Le verre de jus

Sur St-Michel, le soleil du matin était neuf et éclatant. Je n’aurais jamais pensé commencer un texte avec une allusion à l’un des boulevards les moins charmants de Montréal, mais des fois c’est comme ça, la beauté visite de drôles d’endroits.

L’autobus était presque vide et son chauffeur, souriant. Quand je suis sortie, au métro Joliette, il m’a souhaité bonne journée. Quelque chose dans la familiarité, mais aussi l’intention, m’a redonné espoir en la nature humaine urbaine. Parce que son salut était un babaille franc et gentil, comme on les lance à ceux qu’on aime avant de partir le matin. Ça m’a coloré le cœur pendant un instant, parce que j’avais quitté une maison endormie, sans dire un mot à personne et sans que personne ne me dise un mot. Puis, le gars devant moi a mis fin à ma rêverie tranquille en se plantant solide dans la slush des escaliers roulants. Des fois c’est comme ça, les fous-rires nous pognent à de drôles d’endroits.

Entre mon année à la pige et mon retour à un horaire d’adulte, les nouveaux wagons s’étaient multipliés. On avait vanté le fait qu’ils laissaient entrer plus de voyageurs, mais ce matin-là, coincée entre deux personnes qui ne savaient pas gérer leur espace, avec une vue sur une oreille qui avait un vif besoin d’être débroussaillée, j’ai trouvé que c’était aussi un problème.
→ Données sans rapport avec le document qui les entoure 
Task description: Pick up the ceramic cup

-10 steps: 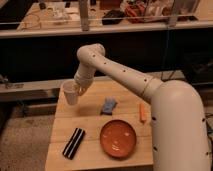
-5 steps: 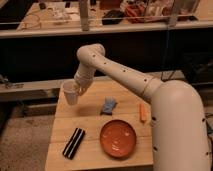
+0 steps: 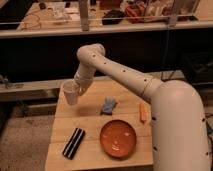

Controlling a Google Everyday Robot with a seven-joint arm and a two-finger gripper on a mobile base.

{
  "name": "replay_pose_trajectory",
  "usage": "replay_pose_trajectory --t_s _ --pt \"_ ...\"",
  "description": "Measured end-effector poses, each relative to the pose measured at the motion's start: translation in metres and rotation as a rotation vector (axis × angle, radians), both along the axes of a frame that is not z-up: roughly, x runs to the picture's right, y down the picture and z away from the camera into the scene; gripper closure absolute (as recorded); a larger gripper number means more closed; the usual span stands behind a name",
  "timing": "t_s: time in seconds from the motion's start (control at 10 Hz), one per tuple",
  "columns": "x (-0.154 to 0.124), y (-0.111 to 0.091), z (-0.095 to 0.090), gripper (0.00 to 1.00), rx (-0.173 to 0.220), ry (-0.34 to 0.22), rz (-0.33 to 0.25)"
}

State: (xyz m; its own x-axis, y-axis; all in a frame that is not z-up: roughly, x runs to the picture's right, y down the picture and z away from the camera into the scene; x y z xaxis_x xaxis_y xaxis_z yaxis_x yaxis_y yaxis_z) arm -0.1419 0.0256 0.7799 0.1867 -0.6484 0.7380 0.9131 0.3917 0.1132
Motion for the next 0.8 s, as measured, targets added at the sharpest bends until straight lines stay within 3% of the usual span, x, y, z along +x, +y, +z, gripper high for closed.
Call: replay_pose_trajectory --t_s 0.8 --pt "0.0000 0.0000 0.0000 1.00 0.000 0.000 0.000"
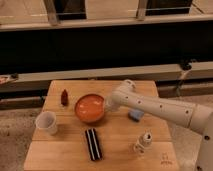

Plus de monde dans un wagon, ça augmentait le coefficient de désagrément. Faut croire que personne sur le C.A. n’y avait pensé.

Un peu plus loin, un garçon donnait des petits becs dans le cou de son amoureuse qui lui racontait quelque chose. La scène m’aurait autrement énervée, parce que les couples dans le métro sont parfois tannants, comme ceux qui s’enlacent en prenant le poteau en otage, ou encore ceux dont le chum protège son petit butin tout en faux cils, certain qu’on va partir avec à Beaubien, vite vite dans la craque des portes qui se ferment. Mais ce matin-là, la vision du garçon charmé par ce que lui contait sa blonde à 8h15 dans une mer de monde qui avait trop chaud m’a fait cligner des yeux, presque incrédule. Des fois c’est comme ça, l’amour visite de drôles d’endroits et te fait croire à un mirage.

J’écoutais Curtis Harding et mes cheveux collants de statique m’achalaient la moitié du visage. Je continuais de fixer les amoureux à travers une mèche électrique quand l’homme s’est tourné vers moi, sentant probablement que je l’observais avec mes pupilles pas pareilles (mes pupilles sont pas pareilles). Suivant son mouvement, sa blonde a jeté un oeil elle aussi. J’ai eu envie de leur dire qu’ils étaient un genre de verre de jus d’ananas dans mon matin. Mais t’sais comment c’que c’est, j’ai juste baissé la tête et j’ai regardé mon téléphone pour voir le titre de la toune qui jouait. De toute façon, je n’aurais pas été particulièrement fière de ma métaphore. L’ananas, c’était peut-être juste mon affaire à moi. J’ai lu les mots Wednesday Morning Atonement, étonnée. On était lundi matin, mais quand même.

Entre Préfontaine et Peel, il s’était mis à neiger, et j’ai marché jusqu’au travail sous les flocons qui s’empilaient doucement sans faire de cas, tenaces mais silencieux. L’année commençait comme ça, timide, mais c’était ben correct, fallait pas trop en demander à un 8 janvier. J’ai pensé au gentil chauffeur, à l’épisode de slapstick des escalateurs, à l’amoureux en amour et à la neige qui ne se décourageait pas, et je me suis enfin trouvé une résolution. Je ne savais pas encore comment la phraser, mais j’ai souri à la bonne vieille idée du bonheur simple et de la légèreté, comme un verre de jus plein de glace.